During the 1920s, New York city and state officials grew concerned about complaints that ticket resale agencies and "scalpers" were charging the public exorbitant prices for theatre tickets. In 1922, the New York State legislature acted by passing a law limiting the resale price of any ticket to a theatre or other place of amusement to 50 cents above the original price printed on the ticket. The law was clearly designed as a public service, but it was eventually ruled unconstitutional by a sharply divided Supreme Court.

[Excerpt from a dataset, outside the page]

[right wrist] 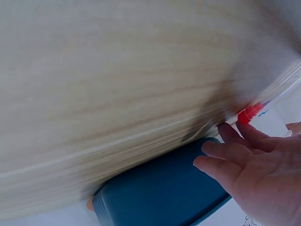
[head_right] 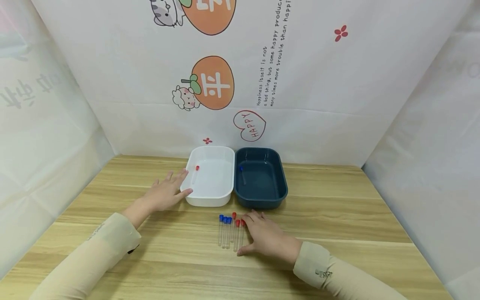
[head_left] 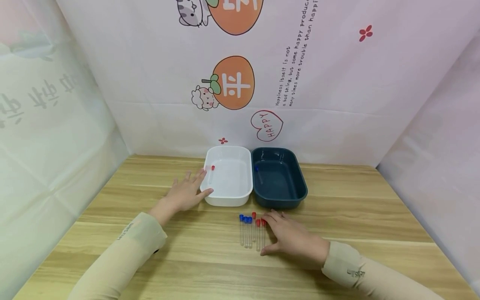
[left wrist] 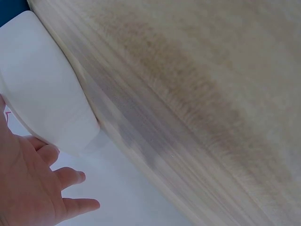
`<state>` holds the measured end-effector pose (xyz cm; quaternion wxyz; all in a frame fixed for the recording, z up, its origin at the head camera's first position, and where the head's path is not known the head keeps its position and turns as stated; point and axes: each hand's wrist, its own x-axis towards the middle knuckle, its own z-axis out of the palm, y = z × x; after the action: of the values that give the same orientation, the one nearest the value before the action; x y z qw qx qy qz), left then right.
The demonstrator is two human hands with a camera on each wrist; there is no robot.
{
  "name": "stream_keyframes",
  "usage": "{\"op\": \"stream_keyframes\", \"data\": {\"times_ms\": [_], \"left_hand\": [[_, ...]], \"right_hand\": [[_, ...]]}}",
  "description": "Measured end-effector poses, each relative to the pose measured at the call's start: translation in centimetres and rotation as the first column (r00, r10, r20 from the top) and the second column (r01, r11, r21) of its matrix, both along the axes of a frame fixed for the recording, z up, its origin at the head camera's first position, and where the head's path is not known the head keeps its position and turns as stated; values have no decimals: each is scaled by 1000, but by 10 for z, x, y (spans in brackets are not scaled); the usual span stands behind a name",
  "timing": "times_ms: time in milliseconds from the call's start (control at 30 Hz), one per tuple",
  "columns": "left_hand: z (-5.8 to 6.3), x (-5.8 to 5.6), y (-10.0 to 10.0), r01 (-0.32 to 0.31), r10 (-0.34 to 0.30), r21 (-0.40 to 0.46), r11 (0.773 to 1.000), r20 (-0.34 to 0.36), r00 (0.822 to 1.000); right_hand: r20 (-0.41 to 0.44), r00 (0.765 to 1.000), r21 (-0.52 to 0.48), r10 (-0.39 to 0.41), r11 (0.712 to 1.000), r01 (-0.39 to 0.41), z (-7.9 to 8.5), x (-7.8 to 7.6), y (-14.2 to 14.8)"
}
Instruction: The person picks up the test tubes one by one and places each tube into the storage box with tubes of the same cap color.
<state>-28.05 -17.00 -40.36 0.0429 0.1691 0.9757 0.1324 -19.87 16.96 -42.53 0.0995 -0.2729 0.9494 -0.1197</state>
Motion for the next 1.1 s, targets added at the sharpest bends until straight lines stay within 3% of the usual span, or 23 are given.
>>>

Even though unlicensed ticket scalpers were major targets of the resale rule, New York's licensed Theatre Ticket Brokers Association decided to contest the new law. One agency, Tyson & Brother, filed suit against the enforcers of the statute, New York County District Attorney Joab Banton and New York State Comptroller Vincent Murphy. An initial challenge failed in the U.S. District Court for the Southern District of New York, which found nothing unconstitutional in the law. Tyson & Brother appealed the decision. They claimed that the threat of severe resale law penalties prevented the agents from testing the law in court by selling even one ticket, depriving them of their liberty and property without the due process of law guaranteed by the Fourteenth Amendment. By making their claim a constitutional issue, Tyson & Brother succeeded in having their appeal heard by the Supreme Court on 6 and 7 October 1927.
District Attorney Banton's lawyer, Felix Benvenga, argued that widespread abuses by ticket price gougers provided a need for regulation. Comptroller Murphy's attorney, Robert Beyer, defended the state's legislation on broader grounds. Theatres and other places of public amusement were "affected by a public interest," which justified the state's rightful exercise of police power. Since reselling tickets was an integral part of the theatre business, it should also be subject to state regulation.
Nevertheless, five of the nine Supreme Court justices voted to reverse the district court's decision, rendering New York's law invalid. In Justice Sutherland's written opinion delivered on 28 February 1927, the state's defense of the law failed on a wide range of points. The Court rejected the notion that theatres were "affected with a public interest." Unlike utility companies or corporations whose conduct affected the lives of millions of people, theatres were not exclusively devoted to public use. It was true that theatres were required to be licensed and inspected as public places, yet such licenses did not put a theatre owner under the same sort of obligation to provide entertainment that required a public utility licensee, for example, to provide acceptable telephone service.
The majority also agreed with the appellant's contention that the tickets were private property, with which the agents could do as they pleased. Unlike the lower court, Sutherland and the other concurring justices agreed that the Fifth and Fourteenth Amendment protections of property did apply to tickets which the agents had acquired for resale.